▶ _What to do_
Pull every line containing "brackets" from the listing below.

▶ _Provided information_
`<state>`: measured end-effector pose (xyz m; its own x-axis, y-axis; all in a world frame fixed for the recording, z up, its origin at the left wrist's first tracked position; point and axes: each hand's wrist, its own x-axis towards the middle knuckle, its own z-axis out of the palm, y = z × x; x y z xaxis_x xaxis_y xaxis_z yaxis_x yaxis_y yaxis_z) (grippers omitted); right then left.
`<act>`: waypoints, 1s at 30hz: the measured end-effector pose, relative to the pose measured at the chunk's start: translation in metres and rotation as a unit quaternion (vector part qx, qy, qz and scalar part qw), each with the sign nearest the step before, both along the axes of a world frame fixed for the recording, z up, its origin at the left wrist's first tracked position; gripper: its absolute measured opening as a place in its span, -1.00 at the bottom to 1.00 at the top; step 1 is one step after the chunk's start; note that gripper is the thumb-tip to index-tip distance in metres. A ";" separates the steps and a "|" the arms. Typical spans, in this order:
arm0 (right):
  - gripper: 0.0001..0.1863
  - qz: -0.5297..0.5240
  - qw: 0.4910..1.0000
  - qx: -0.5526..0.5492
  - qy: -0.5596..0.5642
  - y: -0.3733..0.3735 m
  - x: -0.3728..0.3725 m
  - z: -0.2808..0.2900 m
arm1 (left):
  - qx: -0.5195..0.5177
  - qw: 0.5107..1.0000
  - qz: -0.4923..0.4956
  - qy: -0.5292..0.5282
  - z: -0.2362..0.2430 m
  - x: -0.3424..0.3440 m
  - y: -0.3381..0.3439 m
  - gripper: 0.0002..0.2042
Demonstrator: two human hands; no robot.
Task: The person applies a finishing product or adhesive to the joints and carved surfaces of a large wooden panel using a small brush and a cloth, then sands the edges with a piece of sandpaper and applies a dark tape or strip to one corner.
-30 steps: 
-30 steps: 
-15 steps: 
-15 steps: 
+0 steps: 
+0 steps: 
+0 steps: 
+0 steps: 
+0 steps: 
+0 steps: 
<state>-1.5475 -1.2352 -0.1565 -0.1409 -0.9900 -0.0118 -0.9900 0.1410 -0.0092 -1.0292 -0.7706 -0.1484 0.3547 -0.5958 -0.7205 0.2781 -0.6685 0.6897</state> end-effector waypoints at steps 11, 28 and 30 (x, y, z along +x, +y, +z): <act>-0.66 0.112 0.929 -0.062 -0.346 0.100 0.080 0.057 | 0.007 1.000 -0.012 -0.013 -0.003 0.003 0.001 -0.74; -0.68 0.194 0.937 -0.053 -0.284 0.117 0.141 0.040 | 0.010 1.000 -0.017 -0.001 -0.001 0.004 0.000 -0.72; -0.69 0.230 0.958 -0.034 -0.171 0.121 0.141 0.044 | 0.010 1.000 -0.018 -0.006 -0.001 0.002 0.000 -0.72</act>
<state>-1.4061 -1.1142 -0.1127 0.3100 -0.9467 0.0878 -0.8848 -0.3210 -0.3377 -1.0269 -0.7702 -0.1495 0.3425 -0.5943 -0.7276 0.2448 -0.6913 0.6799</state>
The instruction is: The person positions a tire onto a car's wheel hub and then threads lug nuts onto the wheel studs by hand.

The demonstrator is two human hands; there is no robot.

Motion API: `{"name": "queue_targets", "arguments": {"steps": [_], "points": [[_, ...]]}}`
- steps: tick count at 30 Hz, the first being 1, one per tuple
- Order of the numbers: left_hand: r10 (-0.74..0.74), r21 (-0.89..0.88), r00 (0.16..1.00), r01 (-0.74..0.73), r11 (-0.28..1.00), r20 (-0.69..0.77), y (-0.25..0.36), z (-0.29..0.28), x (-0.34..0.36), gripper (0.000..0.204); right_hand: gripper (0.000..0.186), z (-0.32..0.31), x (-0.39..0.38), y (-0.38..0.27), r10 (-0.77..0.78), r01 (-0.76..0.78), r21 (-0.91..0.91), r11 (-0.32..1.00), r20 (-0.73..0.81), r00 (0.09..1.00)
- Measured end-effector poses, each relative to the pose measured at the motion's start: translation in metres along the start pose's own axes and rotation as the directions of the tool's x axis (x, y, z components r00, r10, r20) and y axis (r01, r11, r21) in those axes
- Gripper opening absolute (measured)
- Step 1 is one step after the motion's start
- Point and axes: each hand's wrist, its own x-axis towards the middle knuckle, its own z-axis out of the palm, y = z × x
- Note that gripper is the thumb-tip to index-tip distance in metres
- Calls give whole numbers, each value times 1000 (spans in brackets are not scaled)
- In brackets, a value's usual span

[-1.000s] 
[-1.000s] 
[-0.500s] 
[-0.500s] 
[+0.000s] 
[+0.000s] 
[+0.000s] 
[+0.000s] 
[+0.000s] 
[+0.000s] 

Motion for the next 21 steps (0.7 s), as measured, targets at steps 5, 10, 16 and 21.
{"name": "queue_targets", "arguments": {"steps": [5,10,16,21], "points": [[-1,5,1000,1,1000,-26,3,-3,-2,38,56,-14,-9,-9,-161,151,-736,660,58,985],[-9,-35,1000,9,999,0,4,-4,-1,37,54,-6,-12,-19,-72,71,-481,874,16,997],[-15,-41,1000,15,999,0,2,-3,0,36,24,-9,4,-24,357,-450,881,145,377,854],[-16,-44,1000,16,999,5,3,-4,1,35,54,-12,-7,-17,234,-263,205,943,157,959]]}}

▶ _Written answer_
- Calls give whole numbers, each value times 1000 (spans in brackets are not scaled)
- In brackets, a value's usual span

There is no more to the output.